What is required
Report the lines of the data below that contain the string "normal".

(Dataset items)
********************

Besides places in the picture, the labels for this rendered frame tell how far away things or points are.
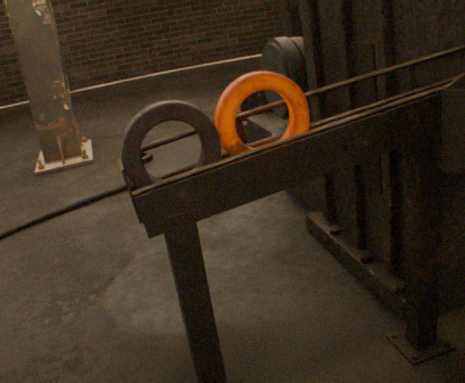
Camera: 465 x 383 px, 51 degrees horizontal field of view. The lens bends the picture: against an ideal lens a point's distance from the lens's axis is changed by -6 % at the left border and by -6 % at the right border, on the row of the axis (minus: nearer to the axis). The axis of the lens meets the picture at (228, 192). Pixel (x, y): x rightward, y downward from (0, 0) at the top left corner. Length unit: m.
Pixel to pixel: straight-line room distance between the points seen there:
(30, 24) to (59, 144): 0.78
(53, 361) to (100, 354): 0.14
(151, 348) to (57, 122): 2.23
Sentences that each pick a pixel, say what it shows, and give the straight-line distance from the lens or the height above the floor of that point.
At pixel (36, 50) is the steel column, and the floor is 0.77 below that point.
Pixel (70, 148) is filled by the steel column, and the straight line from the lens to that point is 3.51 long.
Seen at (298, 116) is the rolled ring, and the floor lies 0.65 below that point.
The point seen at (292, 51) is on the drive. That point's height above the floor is 0.62.
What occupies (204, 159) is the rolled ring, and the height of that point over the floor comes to 0.61.
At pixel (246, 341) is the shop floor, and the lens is 1.46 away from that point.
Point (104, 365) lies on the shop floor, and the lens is 1.51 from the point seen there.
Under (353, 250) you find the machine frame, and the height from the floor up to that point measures 0.07.
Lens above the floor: 0.90
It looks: 21 degrees down
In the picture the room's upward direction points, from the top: 9 degrees counter-clockwise
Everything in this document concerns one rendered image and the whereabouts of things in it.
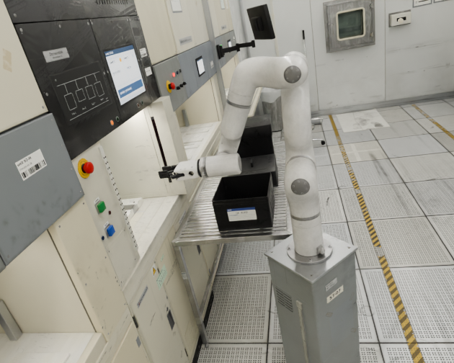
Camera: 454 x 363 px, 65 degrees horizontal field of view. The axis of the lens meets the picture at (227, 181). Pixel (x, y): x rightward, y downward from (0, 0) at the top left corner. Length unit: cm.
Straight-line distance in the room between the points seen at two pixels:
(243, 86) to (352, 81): 478
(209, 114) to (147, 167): 145
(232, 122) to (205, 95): 202
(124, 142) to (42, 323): 98
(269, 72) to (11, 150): 77
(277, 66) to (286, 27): 463
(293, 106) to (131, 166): 108
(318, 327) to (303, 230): 41
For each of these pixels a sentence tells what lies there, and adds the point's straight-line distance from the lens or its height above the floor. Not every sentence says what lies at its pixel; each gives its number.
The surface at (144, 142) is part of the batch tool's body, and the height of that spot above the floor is 120.
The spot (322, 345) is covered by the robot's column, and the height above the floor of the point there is 39.
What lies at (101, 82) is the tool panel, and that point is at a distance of 146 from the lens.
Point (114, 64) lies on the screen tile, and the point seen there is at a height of 163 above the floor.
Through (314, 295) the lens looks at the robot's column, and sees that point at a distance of 149.
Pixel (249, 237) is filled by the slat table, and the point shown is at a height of 76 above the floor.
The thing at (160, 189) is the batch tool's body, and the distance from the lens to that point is 204.
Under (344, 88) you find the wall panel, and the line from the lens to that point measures 598.
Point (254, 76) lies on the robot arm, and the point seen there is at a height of 152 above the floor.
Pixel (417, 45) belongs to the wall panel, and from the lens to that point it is 611.
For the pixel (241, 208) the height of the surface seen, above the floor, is 88.
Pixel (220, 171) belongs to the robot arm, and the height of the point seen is 118.
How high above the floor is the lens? 171
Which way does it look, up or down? 24 degrees down
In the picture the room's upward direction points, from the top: 12 degrees counter-clockwise
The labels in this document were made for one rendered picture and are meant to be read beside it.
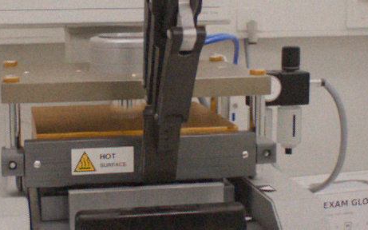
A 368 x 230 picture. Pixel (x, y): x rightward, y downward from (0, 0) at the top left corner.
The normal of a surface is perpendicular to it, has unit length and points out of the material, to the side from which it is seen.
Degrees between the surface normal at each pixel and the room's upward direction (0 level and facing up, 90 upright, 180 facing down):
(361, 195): 87
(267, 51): 90
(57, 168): 90
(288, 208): 40
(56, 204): 90
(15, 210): 0
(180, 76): 123
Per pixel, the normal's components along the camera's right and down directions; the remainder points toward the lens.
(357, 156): 0.22, 0.14
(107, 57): -0.47, 0.13
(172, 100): 0.12, 0.66
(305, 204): 0.09, -0.66
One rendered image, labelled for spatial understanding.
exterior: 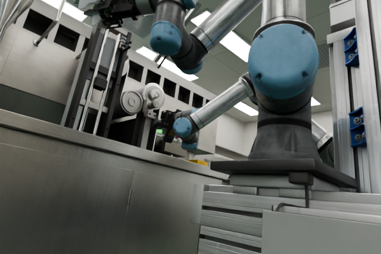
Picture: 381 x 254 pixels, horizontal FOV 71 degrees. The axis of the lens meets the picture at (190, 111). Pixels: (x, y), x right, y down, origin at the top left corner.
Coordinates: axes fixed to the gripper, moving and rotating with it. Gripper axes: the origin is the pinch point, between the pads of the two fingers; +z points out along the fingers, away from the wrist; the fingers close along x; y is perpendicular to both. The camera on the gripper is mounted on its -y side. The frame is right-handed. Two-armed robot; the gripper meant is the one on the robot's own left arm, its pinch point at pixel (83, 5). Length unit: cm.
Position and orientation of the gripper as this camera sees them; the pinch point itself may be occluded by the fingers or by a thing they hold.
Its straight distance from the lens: 91.3
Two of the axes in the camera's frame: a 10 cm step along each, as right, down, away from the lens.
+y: -1.7, 8.8, -4.5
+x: 3.1, 4.8, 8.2
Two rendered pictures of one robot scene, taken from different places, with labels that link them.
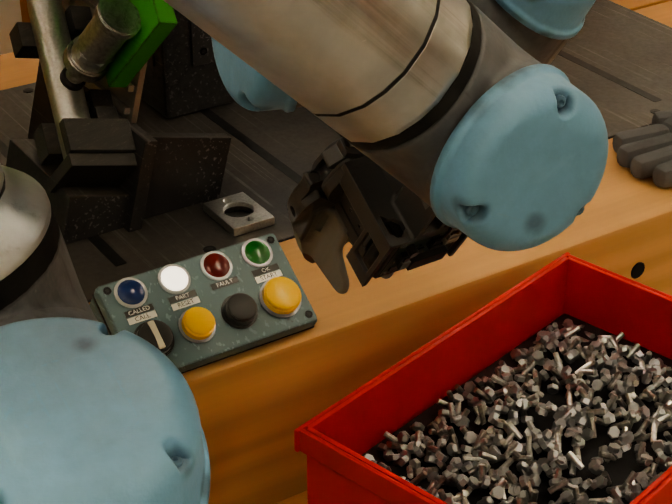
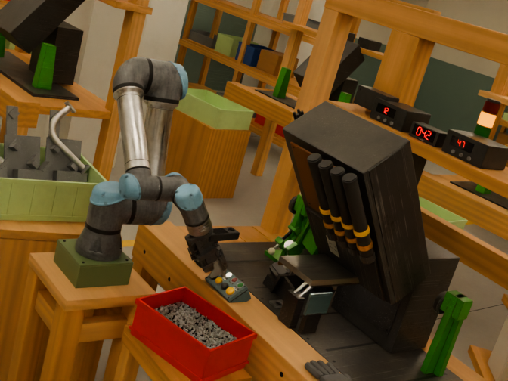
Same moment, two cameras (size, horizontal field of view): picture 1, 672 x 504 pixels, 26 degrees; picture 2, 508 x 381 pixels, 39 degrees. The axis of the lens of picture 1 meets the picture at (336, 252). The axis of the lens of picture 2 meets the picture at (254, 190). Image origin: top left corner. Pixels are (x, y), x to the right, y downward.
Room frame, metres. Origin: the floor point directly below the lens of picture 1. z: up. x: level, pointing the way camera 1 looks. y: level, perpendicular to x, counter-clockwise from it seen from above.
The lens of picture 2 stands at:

********************

Task solution
The normal of a surface is perpendicular to it, has unit length and points out of the material, to the side from which it is seen.
Degrees between the surface normal at each pixel and the room's upward direction (0 level and facing up, 90 upright, 180 facing down):
Per pixel, the normal's components along the camera's right and down directions; the remainder points toward the lens.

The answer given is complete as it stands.